- RateSetter made a pre-tax loss of £23.3 million in the year to March 2017.
- Figure inflated by a £12 million loan to an advertising company that RateSetter subsequently took over after it got into financial difficulty.
- Results show revenues also rose by 38% to £23.7 million, customer and borrower numbers also up.
LONDON — RateSetter, one of the UK’s three biggest peer-to-peer lenders, saw its losses jump last year after it took a hit from a bad loan.
RateSetter booked a pre-tax loss of £23.3 million in the year to March 2017, compared to a £5.3 million in the previous year. The company operates a peer-to-peer platform that matches retail investors with individuals looking to borrow money.
Operating losses were £9.2 million last year but the figure was pushed higher by a one-off write-down relating to a loan the platform made to Adpod Limited, an advertising business RateSetter lent £12 million.
RateSetter announced in July that it had taken the unusual step of taking over Adpod after the company got into financial difficulty. The company decided to stand behind the loan made to Adpod, agreeing to make repayments to RateSetter’s platform investors in the event that Adpod couldn’t.
“As this loan was outside RateSetter’s credit policy and was an exceptional case, RateSetter believed it was right for it as a company to absorb any losses from this loan, as opposed to the Provision Fund doing so,” the company said on Wednesday.
RateSetter operates a provision fund that is meant to cover the initial losses of any loans, giving platform investors a buffer.

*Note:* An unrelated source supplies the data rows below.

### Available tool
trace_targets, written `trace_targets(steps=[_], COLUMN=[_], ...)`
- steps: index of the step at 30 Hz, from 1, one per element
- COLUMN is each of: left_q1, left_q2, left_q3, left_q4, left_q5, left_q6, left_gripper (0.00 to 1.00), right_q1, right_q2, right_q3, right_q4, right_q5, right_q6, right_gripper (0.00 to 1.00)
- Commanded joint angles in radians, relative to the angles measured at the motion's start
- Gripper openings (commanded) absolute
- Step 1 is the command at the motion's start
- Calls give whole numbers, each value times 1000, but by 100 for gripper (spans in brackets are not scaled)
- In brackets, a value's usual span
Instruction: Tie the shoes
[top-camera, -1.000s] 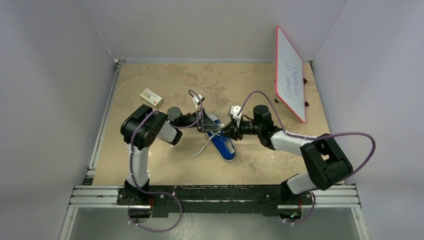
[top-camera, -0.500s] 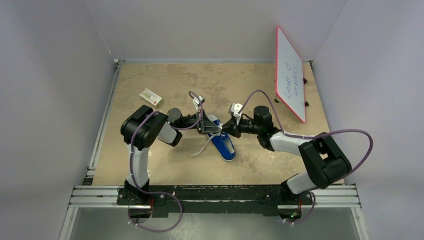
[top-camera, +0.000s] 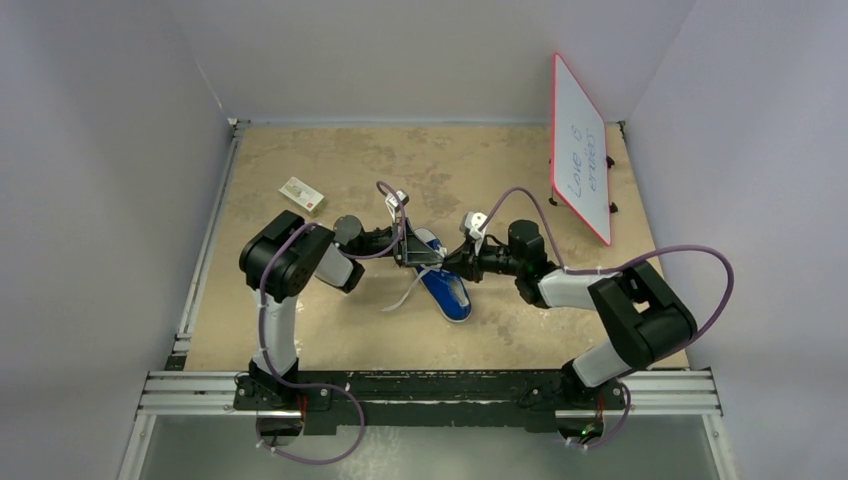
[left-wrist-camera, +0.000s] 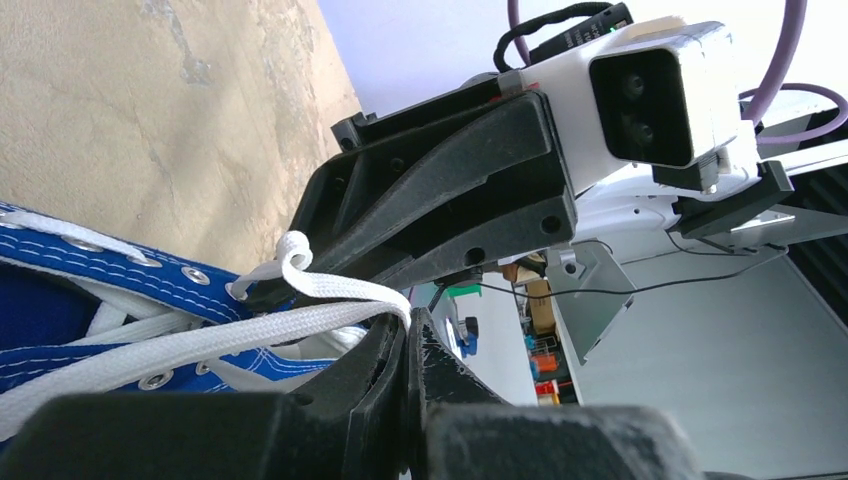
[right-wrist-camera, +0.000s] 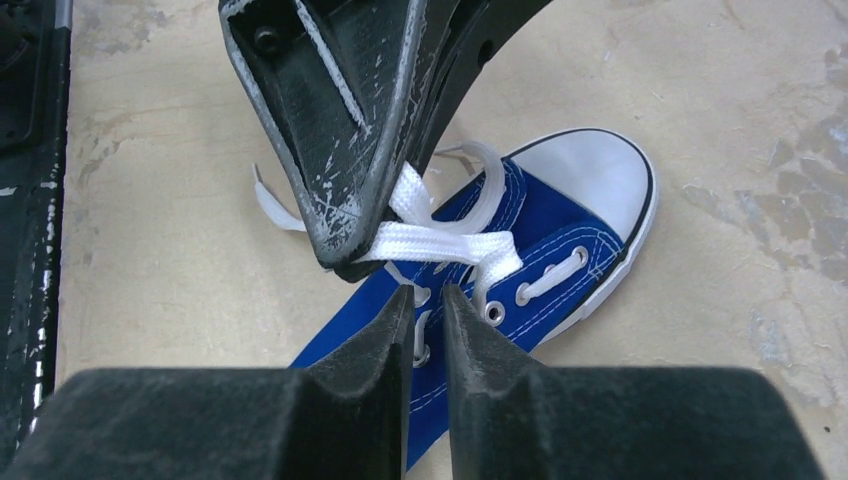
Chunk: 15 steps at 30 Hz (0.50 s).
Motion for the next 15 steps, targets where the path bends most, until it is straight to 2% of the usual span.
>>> trace_targets(steps=[1,10,15], left_q1=[-5,-7,-8], left_q2=[-51,-58,-58], left_q3=[13,13,18], left_q4=[220,221,220], left_q5=[-14,-13,-13], left_q6=[-2,-13,-14], left_gripper=[1,1,1], right_q1=[4,8,25], right_q2=[-19,69,79], right_q3=[-13,18,23], right_q4=[96,258,266], right_q5=[20,3,13], right_q6=[24,132,129], right_gripper=[21,28,36])
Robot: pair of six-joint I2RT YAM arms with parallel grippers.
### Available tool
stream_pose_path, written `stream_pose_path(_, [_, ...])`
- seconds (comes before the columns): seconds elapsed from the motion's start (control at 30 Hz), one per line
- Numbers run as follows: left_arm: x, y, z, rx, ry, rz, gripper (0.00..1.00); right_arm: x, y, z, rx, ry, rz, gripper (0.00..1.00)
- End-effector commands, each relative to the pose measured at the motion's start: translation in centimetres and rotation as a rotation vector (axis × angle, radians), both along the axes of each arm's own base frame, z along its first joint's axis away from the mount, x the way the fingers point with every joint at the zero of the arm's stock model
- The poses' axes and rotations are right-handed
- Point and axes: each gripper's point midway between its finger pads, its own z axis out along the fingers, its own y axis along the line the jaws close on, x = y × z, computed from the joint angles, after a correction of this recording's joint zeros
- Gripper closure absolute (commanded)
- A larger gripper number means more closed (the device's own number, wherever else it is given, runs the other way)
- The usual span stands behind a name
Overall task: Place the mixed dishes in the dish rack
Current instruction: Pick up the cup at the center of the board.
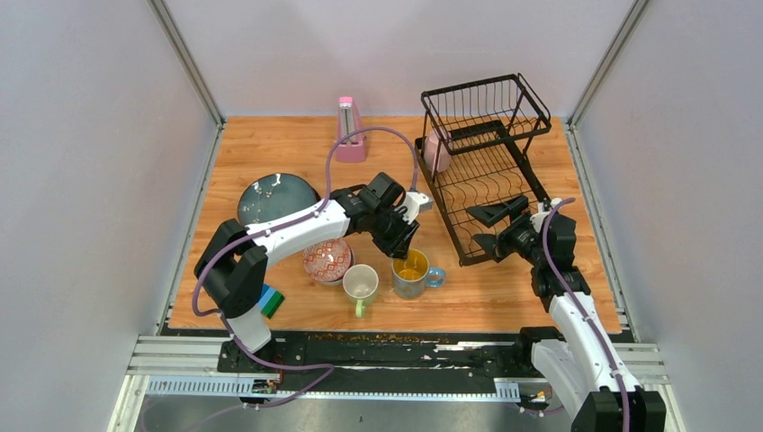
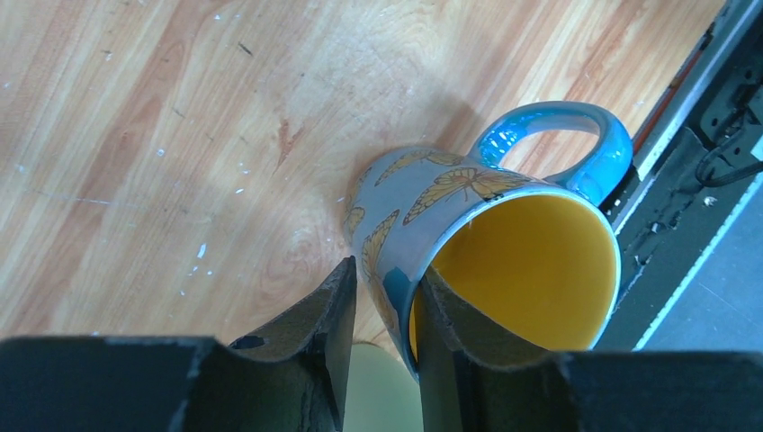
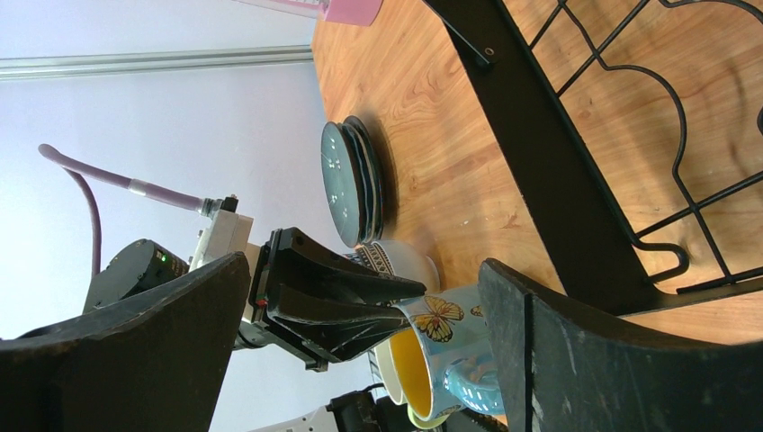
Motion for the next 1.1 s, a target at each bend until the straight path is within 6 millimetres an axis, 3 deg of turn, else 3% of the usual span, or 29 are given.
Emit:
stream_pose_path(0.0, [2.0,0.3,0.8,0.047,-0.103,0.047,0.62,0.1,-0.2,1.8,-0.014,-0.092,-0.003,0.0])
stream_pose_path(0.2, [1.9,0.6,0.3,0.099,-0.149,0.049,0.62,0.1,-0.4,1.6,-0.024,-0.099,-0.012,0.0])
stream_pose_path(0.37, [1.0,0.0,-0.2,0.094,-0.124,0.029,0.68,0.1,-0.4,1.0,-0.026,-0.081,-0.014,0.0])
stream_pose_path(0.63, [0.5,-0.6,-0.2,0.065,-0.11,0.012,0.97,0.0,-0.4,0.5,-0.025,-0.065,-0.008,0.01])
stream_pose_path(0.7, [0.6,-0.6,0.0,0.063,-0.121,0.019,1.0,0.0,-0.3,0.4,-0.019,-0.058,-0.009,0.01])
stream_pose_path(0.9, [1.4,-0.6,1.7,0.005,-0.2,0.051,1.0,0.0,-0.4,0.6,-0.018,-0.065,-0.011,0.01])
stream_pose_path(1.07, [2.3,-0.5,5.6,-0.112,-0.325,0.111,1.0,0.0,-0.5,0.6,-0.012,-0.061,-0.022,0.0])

The £14 million impairment charge represents the total lifetime value of Adpod’s loan repayments and RateSetter could end up spending less than that if Adpod gets onto a steady footing. Business Insider understands that the loan to Adpod is the only loan it has written to date that is outside of its credit policy.
‘A resilient business’
RateSetter’s accounts also show that revenue rose by 38% to £23.7 million. Loans under management rose by 23% to £714 million. The number of active lenders on the platform rose by 36% to 42,049 and the number of borrowers rose by 27% to 204,000.
CEO and cofounder Rhydian Lewis said in a statement: “The last year was an important one for RateSetter: we showed that we are a resilient business, with the strength and maturity to deal with challenges and emerge stronger as a result.
“During the year, we decided to focus on higher quality credit. Our view is that durability through a cycle is the key test and, while lower quality credit is still valid, it is clearly more vulnerable in a downturn.”
The company, which was founded by two former City finance workers in 2009, raised £13 million in May at a valuation just shy of £200 million.
Lewis said in a statement: “As we go into 2018, we are very confident that the investment we have made over the last two years provides a strong foundation from which we can efficiently grow our business. We will launch our ISA before the end of the tax year and expect to attract £500m within a year. We expect to return to profitability next year.”